OCSP Stapling always faced a bunch of hard problems

August 1, 2024

One reaction to my entry about how the Online Certificate Status Protocol (OCSP) is basically dead is to ask why OCSP Stapling was abandoned along with OCSP and why it didn't catch on. The answer, which will not please people who liked OCSP Stapling, is that OCSP Stapling was always facing a bunch of hard problems and it's not really a surprise that it failed to overcome them.

If OCSP Stapling was to really deliver serious security improvements, it had to be mandatory in the long run. Otherwise someone who had a stolen and revoked certificate could just use the certificate without any stapling and have you fall back to trusting it. The OCSP standard provided a way to do this, in the form of the 'OCSP Must Staple' option that you or your Certificate Authority could set in the signed TLS certificate. The original plan with OCSP Stapling was that it would just be an optimization to basic OCSP, but since basic OCSP turned out to be a bad idea and is now dead, OCSP Stapling must stand on its own. As a standalone thing, I believe that OCSP Stapling has to eventually require stapling, with CAs normally or always providing TLS certificates that set the 'must staple' option.
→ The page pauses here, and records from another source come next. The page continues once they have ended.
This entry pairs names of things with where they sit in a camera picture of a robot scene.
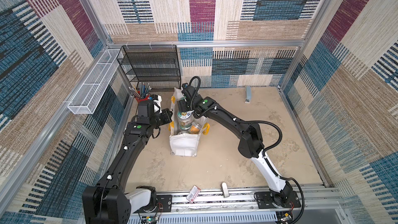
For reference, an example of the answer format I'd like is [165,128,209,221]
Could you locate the pens in cup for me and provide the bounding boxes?
[129,82,152,98]

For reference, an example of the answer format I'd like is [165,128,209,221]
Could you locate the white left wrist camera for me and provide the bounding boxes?
[151,94,162,113]

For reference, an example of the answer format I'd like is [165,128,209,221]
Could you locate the black corrugated cable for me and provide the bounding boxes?
[188,76,305,224]

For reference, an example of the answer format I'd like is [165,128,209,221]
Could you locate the white canvas bag yellow handles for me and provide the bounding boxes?
[169,88,210,157]

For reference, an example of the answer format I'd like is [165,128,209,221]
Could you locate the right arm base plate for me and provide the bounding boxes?
[254,191,302,209]

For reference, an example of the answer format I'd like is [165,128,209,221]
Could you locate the seed jar green label lid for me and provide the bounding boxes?
[177,112,193,131]

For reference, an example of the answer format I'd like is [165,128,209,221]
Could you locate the white wire wall basket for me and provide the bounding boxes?
[67,49,120,115]

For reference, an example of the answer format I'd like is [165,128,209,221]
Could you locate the red pen cup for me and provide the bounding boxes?
[135,94,151,103]

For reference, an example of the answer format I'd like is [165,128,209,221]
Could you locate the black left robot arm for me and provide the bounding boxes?
[82,100,173,224]

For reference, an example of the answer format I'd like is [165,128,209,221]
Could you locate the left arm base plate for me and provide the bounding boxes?
[135,195,173,214]

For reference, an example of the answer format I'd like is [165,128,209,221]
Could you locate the red white card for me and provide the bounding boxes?
[186,185,201,203]

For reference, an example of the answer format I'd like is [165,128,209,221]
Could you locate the black mesh shelf rack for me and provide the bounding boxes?
[118,45,181,91]

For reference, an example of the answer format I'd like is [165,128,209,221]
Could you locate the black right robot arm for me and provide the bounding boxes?
[178,84,293,207]

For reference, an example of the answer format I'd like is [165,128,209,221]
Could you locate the grey stapler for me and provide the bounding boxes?
[245,86,252,104]

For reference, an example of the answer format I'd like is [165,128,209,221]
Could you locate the white clip on rail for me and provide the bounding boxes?
[221,182,230,198]

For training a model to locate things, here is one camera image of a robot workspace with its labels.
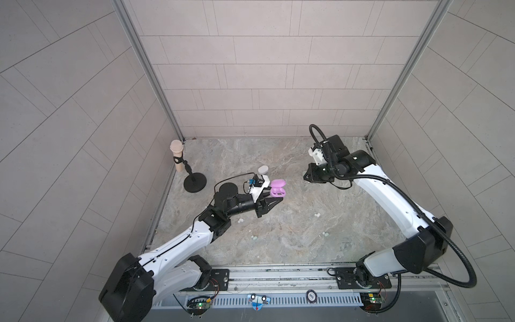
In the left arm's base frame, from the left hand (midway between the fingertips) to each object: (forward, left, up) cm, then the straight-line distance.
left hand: (280, 196), depth 69 cm
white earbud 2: (+2, -18, -21) cm, 28 cm away
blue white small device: (-28, +7, -20) cm, 35 cm away
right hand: (+9, -9, -2) cm, 13 cm away
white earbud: (0, +16, -21) cm, 26 cm away
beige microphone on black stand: (+18, +40, -20) cm, 48 cm away
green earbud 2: (-6, -20, -21) cm, 29 cm away
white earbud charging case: (+26, +6, -20) cm, 34 cm away
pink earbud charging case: (+1, +1, +3) cm, 3 cm away
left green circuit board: (-30, +27, -21) cm, 46 cm away
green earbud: (-7, +10, -21) cm, 25 cm away
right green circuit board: (-28, -32, -22) cm, 48 cm away
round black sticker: (-27, -11, -21) cm, 36 cm away
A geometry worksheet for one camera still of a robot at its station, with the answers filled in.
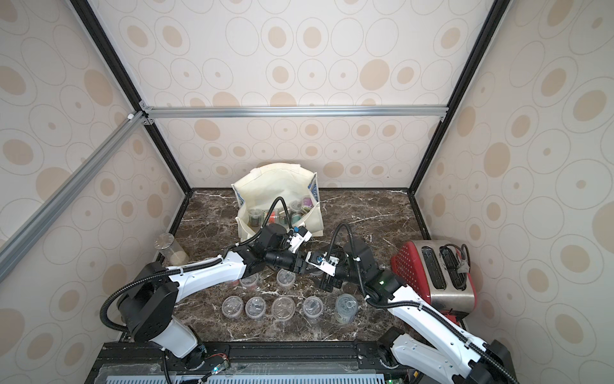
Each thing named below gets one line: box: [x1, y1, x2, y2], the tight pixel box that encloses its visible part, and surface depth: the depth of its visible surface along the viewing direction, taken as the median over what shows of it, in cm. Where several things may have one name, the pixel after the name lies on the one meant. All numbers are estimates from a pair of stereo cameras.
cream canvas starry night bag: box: [231, 163, 324, 242], surface depth 92 cm
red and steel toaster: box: [391, 240, 477, 328], surface depth 74 cm
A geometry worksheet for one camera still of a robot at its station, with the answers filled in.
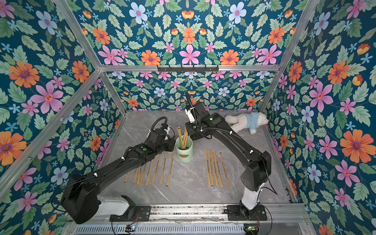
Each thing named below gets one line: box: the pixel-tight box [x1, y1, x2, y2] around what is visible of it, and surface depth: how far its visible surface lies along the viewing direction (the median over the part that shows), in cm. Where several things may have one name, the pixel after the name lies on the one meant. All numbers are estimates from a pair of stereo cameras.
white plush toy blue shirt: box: [224, 111, 269, 135], surface depth 105 cm
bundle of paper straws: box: [177, 126, 190, 150], surface depth 88 cm
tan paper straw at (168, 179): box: [165, 151, 175, 187], surface depth 90 cm
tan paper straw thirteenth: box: [219, 152, 232, 189], surface depth 90 cm
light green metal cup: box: [174, 135, 194, 163], surface depth 88 cm
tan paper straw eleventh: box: [212, 150, 219, 188], surface depth 90 cm
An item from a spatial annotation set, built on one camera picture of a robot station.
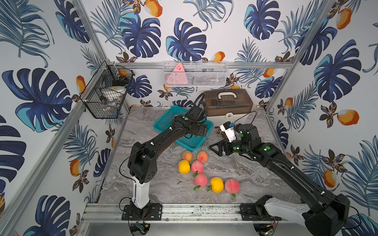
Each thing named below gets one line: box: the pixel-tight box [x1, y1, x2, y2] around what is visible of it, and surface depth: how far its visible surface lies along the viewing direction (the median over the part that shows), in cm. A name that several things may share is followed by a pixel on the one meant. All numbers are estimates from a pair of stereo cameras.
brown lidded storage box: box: [202, 88, 254, 126], surface depth 102 cm
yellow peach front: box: [210, 177, 224, 193], surface depth 80 cm
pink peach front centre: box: [193, 172, 208, 188], surface depth 81 cm
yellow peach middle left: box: [178, 159, 191, 175], surface depth 87 cm
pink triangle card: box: [166, 62, 189, 85], surface depth 92 cm
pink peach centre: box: [190, 160, 204, 174], surface depth 86 cm
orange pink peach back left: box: [182, 150, 193, 162], surface depth 92 cm
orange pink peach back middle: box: [196, 150, 209, 163], surface depth 91 cm
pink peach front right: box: [224, 178, 241, 195], surface depth 79 cm
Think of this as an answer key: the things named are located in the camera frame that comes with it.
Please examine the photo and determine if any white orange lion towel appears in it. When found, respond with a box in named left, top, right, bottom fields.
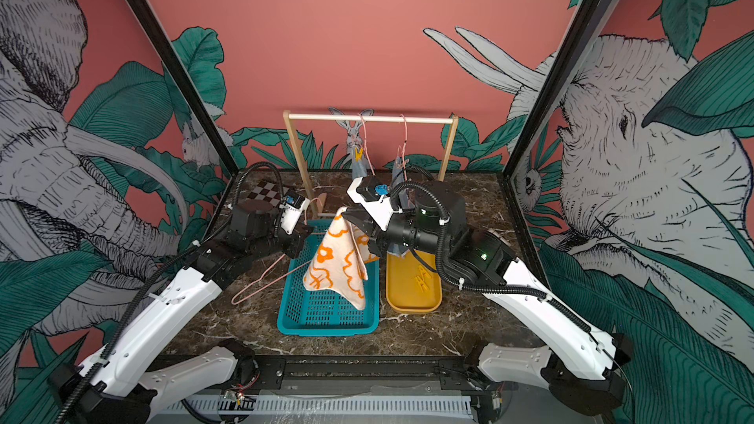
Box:
left=302, top=207, right=378, bottom=311

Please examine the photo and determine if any pink wire hanger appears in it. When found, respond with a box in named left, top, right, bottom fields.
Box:
left=231, top=190, right=331, bottom=306

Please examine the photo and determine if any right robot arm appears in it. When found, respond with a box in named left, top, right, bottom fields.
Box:
left=344, top=176, right=633, bottom=416

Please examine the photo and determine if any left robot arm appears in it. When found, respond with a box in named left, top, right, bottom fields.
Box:
left=48, top=190, right=312, bottom=423

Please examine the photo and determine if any pink hanger right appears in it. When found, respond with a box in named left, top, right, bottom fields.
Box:
left=396, top=115, right=408, bottom=159

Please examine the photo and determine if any pink hanger middle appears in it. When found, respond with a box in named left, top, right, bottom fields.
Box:
left=359, top=112, right=375, bottom=176

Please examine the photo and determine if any checkered chess board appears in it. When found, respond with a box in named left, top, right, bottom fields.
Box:
left=245, top=180, right=291, bottom=206

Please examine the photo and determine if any blue towel right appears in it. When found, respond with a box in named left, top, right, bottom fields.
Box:
left=391, top=156, right=408, bottom=186

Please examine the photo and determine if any yellow plastic tray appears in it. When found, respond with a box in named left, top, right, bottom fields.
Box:
left=386, top=253, right=443, bottom=314

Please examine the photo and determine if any teal plastic basket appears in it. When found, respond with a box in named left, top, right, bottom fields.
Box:
left=277, top=219, right=380, bottom=337

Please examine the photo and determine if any wooden clothes rack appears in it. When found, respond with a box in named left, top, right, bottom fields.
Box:
left=283, top=110, right=459, bottom=200

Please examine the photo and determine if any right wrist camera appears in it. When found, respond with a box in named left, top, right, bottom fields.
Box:
left=343, top=176, right=400, bottom=232

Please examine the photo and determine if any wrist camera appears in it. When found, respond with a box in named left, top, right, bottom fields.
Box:
left=343, top=176, right=400, bottom=232
left=280, top=190, right=310, bottom=235

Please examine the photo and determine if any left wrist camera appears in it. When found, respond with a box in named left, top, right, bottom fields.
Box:
left=280, top=190, right=310, bottom=235

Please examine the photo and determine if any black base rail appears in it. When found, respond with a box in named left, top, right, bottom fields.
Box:
left=249, top=355, right=491, bottom=393

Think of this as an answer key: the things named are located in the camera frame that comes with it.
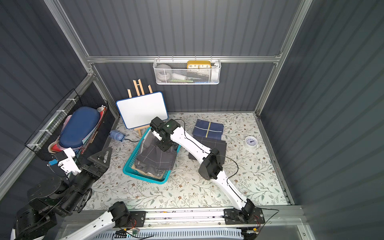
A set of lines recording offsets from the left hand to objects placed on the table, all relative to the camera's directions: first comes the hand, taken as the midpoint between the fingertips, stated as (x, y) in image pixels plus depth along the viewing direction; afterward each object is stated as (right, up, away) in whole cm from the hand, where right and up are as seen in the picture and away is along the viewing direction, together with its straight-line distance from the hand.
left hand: (104, 153), depth 53 cm
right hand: (+17, 0, +34) cm, 38 cm away
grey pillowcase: (+6, -15, +32) cm, 36 cm away
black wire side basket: (-31, +3, +9) cm, 32 cm away
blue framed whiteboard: (-3, +20, +41) cm, 46 cm away
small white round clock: (+70, 0, +46) cm, 84 cm away
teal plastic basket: (-6, -15, +31) cm, 35 cm away
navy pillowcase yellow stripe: (+42, +8, +55) cm, 70 cm away
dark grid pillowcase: (+8, -9, +30) cm, 33 cm away
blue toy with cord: (-21, +4, +49) cm, 53 cm away
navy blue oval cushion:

Getting a web server to do OCSP Stapling requires both software changes and operational changes. The basic TLS software has to provide stapled OCSP responses, getting them from somewhere, and then there has to be something that fetches signed OCSP responses from the CA periodically and stores them so that the TLS software could use them. There are a lot of potential operational changes here, because your web server may go from a static frozen thing that does not need to contact things in the outside world or store local state to something that needs to do both. Alternately, maybe you need to build an external system to fetch OCSP responses and inject them into the static web server environment, in much the same way that you periodically have to inject new TLS certificates.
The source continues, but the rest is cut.